How to Manage Sinusitis That Comes From Living With Asthma

Your sinuses are air-filled pockets located in the bones just under your nose. Mucus drains from the sinuses into your nose. When you have sinusitis, the lining of the facial sinuses swell because of a bacterial or viral infection. The infection is carried from the nose to the sinuses. Usually, sinusitis occurs after a cold. Sometimes, the infection results from a tooth abscess, severe facial injury, or contaminated water that travels up the nose when a swimmer leaps into water feet first without holding his or her nose.

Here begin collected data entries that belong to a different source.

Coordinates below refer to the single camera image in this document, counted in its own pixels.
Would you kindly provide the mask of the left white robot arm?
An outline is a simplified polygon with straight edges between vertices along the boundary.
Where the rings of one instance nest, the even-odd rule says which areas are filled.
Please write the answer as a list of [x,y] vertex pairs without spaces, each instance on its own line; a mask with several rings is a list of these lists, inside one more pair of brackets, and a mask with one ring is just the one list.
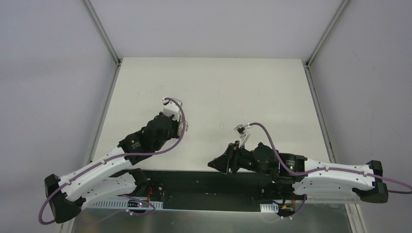
[[64,176],[44,179],[46,201],[38,214],[43,225],[65,223],[90,204],[110,196],[143,196],[148,183],[141,172],[128,169],[152,156],[174,149],[187,129],[183,111],[164,110],[139,131],[127,135],[110,152]]

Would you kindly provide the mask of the aluminium frame post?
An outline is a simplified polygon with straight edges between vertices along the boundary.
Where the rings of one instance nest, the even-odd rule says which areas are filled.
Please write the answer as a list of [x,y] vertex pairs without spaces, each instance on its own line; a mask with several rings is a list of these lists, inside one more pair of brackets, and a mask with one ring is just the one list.
[[95,10],[92,1],[90,0],[81,0],[81,3],[83,4],[85,11],[89,15],[89,18],[94,25],[97,34],[101,38],[101,41],[103,45],[106,47],[106,50],[108,51],[110,57],[112,58],[113,62],[117,67],[121,65],[121,59],[119,58],[99,16],[97,11]]
[[318,57],[318,55],[321,53],[321,50],[322,50],[323,46],[327,43],[327,40],[331,36],[333,30],[335,29],[335,27],[339,23],[341,17],[343,16],[345,10],[347,9],[347,7],[349,6],[349,4],[351,2],[352,2],[351,0],[342,0],[342,1],[340,1],[336,11],[334,12],[332,18],[330,19],[330,21],[327,24],[325,30],[323,31],[323,33],[322,33],[320,39],[318,40],[315,48],[311,52],[309,58],[305,61],[305,65],[306,65],[307,69],[309,69],[311,67],[311,65],[314,63],[314,61]]

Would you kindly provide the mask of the left aluminium frame post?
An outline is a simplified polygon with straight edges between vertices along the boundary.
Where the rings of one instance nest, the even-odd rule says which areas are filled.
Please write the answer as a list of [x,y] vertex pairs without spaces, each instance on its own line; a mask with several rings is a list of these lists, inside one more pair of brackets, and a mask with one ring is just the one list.
[[97,34],[101,38],[101,41],[103,45],[106,47],[106,50],[108,51],[110,57],[112,58],[113,62],[117,67],[121,65],[121,59],[119,58],[99,16],[97,11],[95,10],[92,1],[90,0],[81,0],[81,3],[83,4],[85,11],[89,15],[89,18],[94,25]]

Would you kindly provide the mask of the right aluminium frame post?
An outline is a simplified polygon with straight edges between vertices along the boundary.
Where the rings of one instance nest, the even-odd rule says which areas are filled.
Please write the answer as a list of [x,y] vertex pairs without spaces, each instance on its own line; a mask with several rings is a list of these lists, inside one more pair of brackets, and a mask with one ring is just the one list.
[[336,11],[334,12],[332,18],[330,19],[330,21],[327,24],[325,30],[323,31],[323,33],[322,33],[320,39],[318,40],[315,48],[311,52],[309,58],[305,61],[305,65],[306,65],[307,69],[309,69],[311,67],[311,65],[314,63],[314,61],[318,57],[318,55],[321,53],[321,50],[322,50],[323,46],[327,43],[327,40],[331,36],[333,30],[335,29],[335,27],[339,23],[341,17],[343,16],[345,10],[347,9],[347,7],[349,6],[349,4],[351,2],[352,2],[351,0],[342,0],[342,1],[340,1]]

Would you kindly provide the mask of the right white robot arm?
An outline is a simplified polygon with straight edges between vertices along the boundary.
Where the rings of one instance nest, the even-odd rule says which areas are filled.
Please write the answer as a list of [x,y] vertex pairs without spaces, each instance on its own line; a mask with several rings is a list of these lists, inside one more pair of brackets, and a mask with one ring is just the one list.
[[229,143],[225,152],[208,162],[208,167],[223,174],[235,174],[243,168],[270,176],[275,193],[282,199],[292,196],[324,196],[339,199],[359,197],[368,203],[386,203],[387,185],[382,181],[383,168],[379,161],[353,166],[324,163],[302,155],[274,152],[258,143],[254,150]]

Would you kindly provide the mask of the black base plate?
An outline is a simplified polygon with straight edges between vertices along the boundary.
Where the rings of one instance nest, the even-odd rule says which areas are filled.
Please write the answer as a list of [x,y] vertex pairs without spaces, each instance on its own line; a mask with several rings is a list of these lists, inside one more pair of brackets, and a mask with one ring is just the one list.
[[132,197],[149,198],[163,203],[163,209],[259,212],[261,204],[274,201],[303,200],[293,193],[290,184],[275,184],[271,176],[238,172],[222,174],[213,171],[162,171],[132,169],[142,188]]

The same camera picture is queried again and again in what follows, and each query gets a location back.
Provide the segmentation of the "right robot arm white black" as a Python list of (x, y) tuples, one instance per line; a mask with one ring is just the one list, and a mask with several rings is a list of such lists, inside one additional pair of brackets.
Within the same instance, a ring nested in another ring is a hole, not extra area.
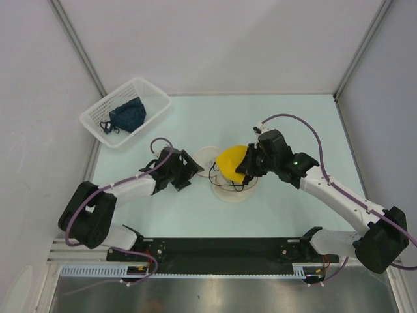
[(302, 257), (317, 261), (324, 254), (356, 258), (381, 274), (409, 245), (407, 219), (398, 207), (386, 209), (354, 195), (325, 174), (322, 166), (306, 153), (294, 153), (278, 130), (254, 127), (257, 143), (248, 145), (237, 173), (262, 177), (274, 173), (295, 188), (317, 198), (341, 216), (352, 231), (314, 227), (303, 238)]

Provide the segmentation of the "beige mesh laundry bag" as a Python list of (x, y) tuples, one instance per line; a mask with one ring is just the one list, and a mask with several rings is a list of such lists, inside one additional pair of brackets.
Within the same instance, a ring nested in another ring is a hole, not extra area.
[(257, 187), (258, 178), (242, 185), (226, 179), (218, 169), (216, 157), (223, 151), (216, 146), (206, 146), (193, 154), (193, 159), (204, 169), (199, 176), (207, 178), (214, 195), (227, 203), (240, 203), (247, 200)]

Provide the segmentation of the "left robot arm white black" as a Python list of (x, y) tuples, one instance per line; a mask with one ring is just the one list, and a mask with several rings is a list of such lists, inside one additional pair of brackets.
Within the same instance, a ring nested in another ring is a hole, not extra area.
[(65, 243), (89, 249), (100, 245), (121, 248), (129, 260), (140, 259), (144, 245), (137, 240), (136, 232), (112, 223), (116, 208), (139, 197), (153, 196), (169, 184), (181, 191), (202, 171), (203, 167), (186, 151), (164, 147), (158, 158), (131, 177), (102, 187), (82, 182), (58, 221), (58, 227), (65, 233)]

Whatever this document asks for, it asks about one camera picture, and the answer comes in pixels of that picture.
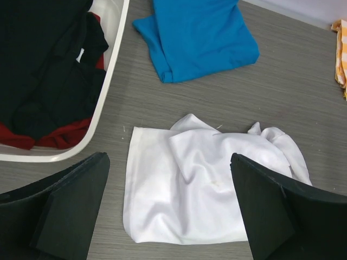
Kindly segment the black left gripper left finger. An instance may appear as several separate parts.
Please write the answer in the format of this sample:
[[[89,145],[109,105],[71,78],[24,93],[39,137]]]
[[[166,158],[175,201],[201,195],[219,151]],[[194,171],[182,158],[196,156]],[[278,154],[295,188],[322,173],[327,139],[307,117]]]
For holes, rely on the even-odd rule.
[[[86,259],[110,170],[106,153],[1,194],[1,259]]]

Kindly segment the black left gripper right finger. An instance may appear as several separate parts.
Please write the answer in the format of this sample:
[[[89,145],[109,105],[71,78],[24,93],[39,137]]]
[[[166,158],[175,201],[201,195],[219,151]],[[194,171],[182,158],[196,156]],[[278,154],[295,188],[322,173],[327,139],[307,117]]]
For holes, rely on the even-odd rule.
[[[230,167],[254,259],[346,259],[346,196],[241,154]]]

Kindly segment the white t shirt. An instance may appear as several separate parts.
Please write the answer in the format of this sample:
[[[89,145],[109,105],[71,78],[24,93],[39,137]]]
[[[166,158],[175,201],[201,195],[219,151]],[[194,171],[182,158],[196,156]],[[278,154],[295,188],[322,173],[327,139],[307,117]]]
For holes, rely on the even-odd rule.
[[[135,127],[126,166],[123,225],[137,243],[247,240],[230,160],[234,153],[310,184],[304,157],[276,127],[221,133],[193,114],[170,129]]]

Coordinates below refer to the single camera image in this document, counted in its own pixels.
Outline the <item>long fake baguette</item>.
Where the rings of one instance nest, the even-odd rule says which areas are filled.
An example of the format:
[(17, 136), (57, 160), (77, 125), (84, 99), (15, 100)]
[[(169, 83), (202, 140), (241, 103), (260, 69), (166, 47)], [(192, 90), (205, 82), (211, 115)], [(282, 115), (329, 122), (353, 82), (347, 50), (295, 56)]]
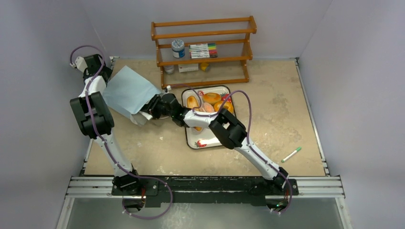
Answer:
[(189, 97), (187, 98), (187, 100), (186, 100), (186, 107), (187, 107), (187, 108), (190, 108), (190, 109), (197, 107), (196, 110), (198, 111), (198, 110), (199, 110), (199, 103), (198, 103), (196, 97), (194, 97), (194, 96), (189, 96)]

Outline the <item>glazed ring fake donut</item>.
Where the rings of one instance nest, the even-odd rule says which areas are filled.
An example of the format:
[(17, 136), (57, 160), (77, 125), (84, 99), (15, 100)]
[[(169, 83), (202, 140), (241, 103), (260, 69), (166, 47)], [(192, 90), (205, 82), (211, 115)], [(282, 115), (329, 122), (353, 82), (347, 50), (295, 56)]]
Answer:
[(228, 110), (230, 113), (234, 113), (234, 106), (229, 101), (218, 101), (217, 103), (214, 104), (213, 107), (216, 112), (218, 112), (220, 108), (224, 108)]

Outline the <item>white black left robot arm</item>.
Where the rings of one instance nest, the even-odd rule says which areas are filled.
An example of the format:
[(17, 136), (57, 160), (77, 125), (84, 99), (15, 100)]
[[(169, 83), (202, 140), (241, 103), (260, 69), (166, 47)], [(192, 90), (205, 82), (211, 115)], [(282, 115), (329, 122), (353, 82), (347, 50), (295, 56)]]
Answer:
[(83, 135), (103, 150), (114, 170), (113, 190), (137, 195), (142, 182), (131, 162), (124, 156), (114, 136), (112, 114), (102, 96), (112, 74), (99, 54), (78, 57), (73, 63), (83, 72), (84, 89), (70, 100), (70, 106)]

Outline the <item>orange bagel fake bread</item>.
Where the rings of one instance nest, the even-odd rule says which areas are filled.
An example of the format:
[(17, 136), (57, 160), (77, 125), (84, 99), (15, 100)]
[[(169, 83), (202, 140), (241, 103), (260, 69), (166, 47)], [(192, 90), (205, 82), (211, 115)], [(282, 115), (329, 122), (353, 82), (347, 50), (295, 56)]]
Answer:
[(221, 101), (221, 96), (217, 93), (206, 93), (202, 96), (205, 103), (215, 105), (217, 102)]

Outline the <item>light blue paper bag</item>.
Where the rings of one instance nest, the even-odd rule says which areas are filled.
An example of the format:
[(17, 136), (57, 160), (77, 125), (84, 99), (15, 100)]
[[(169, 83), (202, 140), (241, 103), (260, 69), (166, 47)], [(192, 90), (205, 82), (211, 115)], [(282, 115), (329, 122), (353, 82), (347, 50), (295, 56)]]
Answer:
[(144, 125), (152, 115), (141, 108), (162, 90), (137, 72), (124, 66), (108, 82), (103, 91), (106, 104), (136, 125)]

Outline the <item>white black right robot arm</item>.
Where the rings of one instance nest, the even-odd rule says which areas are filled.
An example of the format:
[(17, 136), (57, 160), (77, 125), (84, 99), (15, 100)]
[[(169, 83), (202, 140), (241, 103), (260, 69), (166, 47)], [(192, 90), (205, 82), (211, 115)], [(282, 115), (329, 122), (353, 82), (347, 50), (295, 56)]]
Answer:
[(174, 94), (167, 93), (153, 96), (141, 111), (155, 119), (168, 116), (180, 127), (210, 129), (222, 146), (239, 152), (256, 167), (274, 194), (280, 194), (287, 185), (291, 185), (288, 172), (272, 162), (251, 140), (249, 127), (245, 127), (223, 106), (218, 111), (207, 113), (199, 110), (201, 105), (200, 100), (193, 98), (192, 102), (183, 106)]

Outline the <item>pink sugared fake donut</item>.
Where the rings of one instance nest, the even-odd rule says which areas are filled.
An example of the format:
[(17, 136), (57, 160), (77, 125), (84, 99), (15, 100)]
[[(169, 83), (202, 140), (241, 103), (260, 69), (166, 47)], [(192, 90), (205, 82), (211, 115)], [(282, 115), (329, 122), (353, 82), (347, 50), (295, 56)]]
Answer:
[(204, 102), (202, 104), (201, 111), (206, 112), (206, 113), (213, 113), (213, 112), (215, 112), (215, 109), (211, 104)]

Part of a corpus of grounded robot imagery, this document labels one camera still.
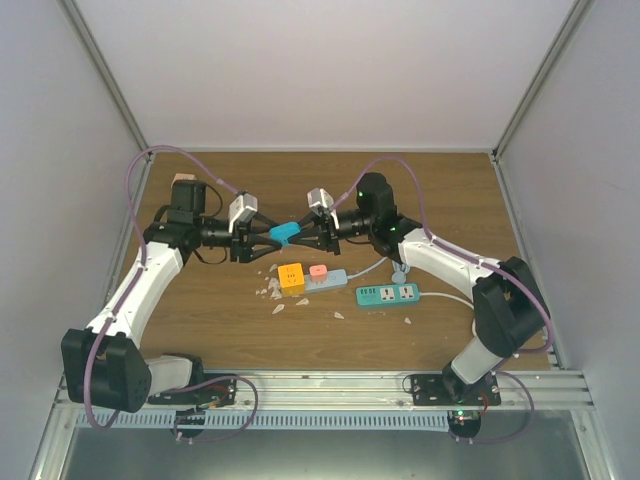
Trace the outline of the blue square plug adapter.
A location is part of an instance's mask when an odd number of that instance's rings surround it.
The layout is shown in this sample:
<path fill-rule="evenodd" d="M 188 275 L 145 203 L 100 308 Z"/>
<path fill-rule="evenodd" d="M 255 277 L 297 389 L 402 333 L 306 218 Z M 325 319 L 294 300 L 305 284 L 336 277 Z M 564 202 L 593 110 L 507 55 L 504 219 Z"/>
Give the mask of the blue square plug adapter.
<path fill-rule="evenodd" d="M 297 222 L 287 222 L 272 227 L 269 230 L 271 240 L 278 242 L 283 247 L 290 245 L 290 238 L 301 232 L 301 227 Z"/>

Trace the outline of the light blue power strip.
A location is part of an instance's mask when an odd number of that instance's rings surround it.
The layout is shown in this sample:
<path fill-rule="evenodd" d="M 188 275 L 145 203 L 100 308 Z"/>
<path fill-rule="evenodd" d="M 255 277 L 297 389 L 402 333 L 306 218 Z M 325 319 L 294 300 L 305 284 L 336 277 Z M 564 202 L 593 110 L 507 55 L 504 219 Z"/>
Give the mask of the light blue power strip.
<path fill-rule="evenodd" d="M 309 274 L 304 275 L 304 280 L 307 294 L 343 288 L 348 284 L 347 273 L 344 269 L 329 270 L 326 279 L 322 282 L 313 281 Z"/>

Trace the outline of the yellow cube socket adapter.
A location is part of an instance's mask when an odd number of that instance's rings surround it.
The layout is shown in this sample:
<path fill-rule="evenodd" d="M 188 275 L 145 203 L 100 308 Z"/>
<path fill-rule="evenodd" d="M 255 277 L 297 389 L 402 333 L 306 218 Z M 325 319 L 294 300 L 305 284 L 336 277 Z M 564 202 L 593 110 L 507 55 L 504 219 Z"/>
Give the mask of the yellow cube socket adapter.
<path fill-rule="evenodd" d="M 277 268 L 280 291 L 284 297 L 305 292 L 305 277 L 301 263 L 280 265 Z"/>

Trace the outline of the peach cube plug adapter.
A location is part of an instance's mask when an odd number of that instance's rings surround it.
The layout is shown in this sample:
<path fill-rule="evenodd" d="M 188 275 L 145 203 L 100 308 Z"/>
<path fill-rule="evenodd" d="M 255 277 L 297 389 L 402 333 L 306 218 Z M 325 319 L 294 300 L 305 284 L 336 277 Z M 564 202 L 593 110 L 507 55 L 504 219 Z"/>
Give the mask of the peach cube plug adapter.
<path fill-rule="evenodd" d="M 194 174 L 189 174 L 189 173 L 176 173 L 173 177 L 172 182 L 178 182 L 178 181 L 194 181 L 196 180 L 197 177 Z"/>

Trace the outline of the teal power strip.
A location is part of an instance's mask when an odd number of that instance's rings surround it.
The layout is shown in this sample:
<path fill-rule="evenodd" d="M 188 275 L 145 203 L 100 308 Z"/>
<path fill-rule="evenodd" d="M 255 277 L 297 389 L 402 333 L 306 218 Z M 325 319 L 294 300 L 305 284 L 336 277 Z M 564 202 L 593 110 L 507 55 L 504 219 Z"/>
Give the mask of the teal power strip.
<path fill-rule="evenodd" d="M 356 302 L 363 308 L 385 308 L 417 303 L 420 292 L 415 283 L 363 286 L 355 290 Z"/>

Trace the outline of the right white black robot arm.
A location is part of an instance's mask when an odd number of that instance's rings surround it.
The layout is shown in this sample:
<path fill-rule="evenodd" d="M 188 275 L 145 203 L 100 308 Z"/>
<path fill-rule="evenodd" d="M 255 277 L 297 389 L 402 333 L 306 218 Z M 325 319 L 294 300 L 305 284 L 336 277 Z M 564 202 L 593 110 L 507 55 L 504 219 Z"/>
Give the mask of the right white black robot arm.
<path fill-rule="evenodd" d="M 425 222 L 398 211 L 393 189 L 380 173 L 363 174 L 351 191 L 357 207 L 345 212 L 325 190 L 309 191 L 310 212 L 290 241 L 339 253 L 341 240 L 364 235 L 380 256 L 424 271 L 472 302 L 476 334 L 442 370 L 443 393 L 451 403 L 468 403 L 489 372 L 516 354 L 529 353 L 527 342 L 552 329 L 525 261 L 483 257 L 436 236 Z"/>

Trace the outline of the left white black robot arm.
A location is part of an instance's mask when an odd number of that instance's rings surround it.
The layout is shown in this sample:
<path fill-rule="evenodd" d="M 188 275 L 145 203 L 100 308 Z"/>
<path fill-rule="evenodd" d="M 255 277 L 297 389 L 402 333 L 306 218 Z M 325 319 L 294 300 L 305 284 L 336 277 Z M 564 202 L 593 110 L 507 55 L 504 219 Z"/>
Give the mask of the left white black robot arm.
<path fill-rule="evenodd" d="M 87 408 L 137 412 L 148 398 L 172 391 L 185 404 L 206 391 L 202 362 L 188 354 L 164 354 L 152 360 L 140 352 L 147 323 L 164 291 L 202 247 L 221 247 L 232 260 L 248 263 L 279 249 L 251 223 L 269 227 L 255 196 L 241 191 L 228 216 L 208 215 L 210 185 L 177 180 L 169 204 L 158 209 L 142 234 L 134 263 L 111 299 L 84 329 L 70 329 L 61 341 L 68 396 Z"/>

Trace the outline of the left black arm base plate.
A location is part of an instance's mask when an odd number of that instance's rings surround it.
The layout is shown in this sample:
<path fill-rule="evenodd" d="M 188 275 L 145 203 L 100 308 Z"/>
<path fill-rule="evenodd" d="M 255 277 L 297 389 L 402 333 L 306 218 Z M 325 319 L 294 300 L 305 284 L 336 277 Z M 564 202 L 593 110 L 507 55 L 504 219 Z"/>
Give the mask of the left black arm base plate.
<path fill-rule="evenodd" d="M 208 409 L 235 404 L 237 380 L 231 373 L 203 373 L 189 385 L 199 385 L 215 379 L 214 383 L 204 387 L 181 393 L 159 393 L 148 398 L 150 405 L 176 405 Z"/>

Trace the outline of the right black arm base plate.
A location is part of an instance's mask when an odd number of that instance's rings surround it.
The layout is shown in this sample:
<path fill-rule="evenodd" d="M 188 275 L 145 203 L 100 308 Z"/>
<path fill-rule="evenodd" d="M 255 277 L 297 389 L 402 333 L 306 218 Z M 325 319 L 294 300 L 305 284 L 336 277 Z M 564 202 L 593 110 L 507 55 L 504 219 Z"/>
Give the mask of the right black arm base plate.
<path fill-rule="evenodd" d="M 402 380 L 402 389 L 415 406 L 483 407 L 502 403 L 497 381 L 482 378 L 472 385 L 449 379 L 442 373 L 413 373 Z"/>

When you have sinusitis, you may feel fullness or aches on either side of your nose or above your eyes, where the sinuses are located. You may also have a fever, a stuffy nose, a lack of a sense of smell and, sometimes, a nasal discharge due to the collection of pus in your sinuses.

Manage Sinusitis Asthma

How to Manage It

If you are prone to sinus infections, talk to your doctor before you get another one. Together, you can decide how you might adjust your asthma medications and treat your sinus infection. When you get a sinus infection, see your doctor. Your doctor will ask about your signs and symptoms, and you may have your sinuses x-rayed.

Some sinus infections are caused by viruses, and some are caused by bacteria. Antibiotics are prescribed for bacterial sinus infections but are useless against viral infections. However, it’s difficult to tell initially whether a sinus infection is caused by bacteria or a virus. The test that’s normally used to differentiate between the two types of infections, a culture, is very painful to perform on the sinuses, and so it’s not used that often. Your doctor, then, may advise you to wait a week or two to see if your symptoms clear up spontaneously. If they do, your infection is probably viral. If they don’t, your infection is probably bacterial, and you will need antibiotics.

One more note about antibiotics. It’s important to take them as prescribed and to finish all the medication. If you don’t follow your doctor’s directions to the letter, the bacteria may persist and can cause serious problems.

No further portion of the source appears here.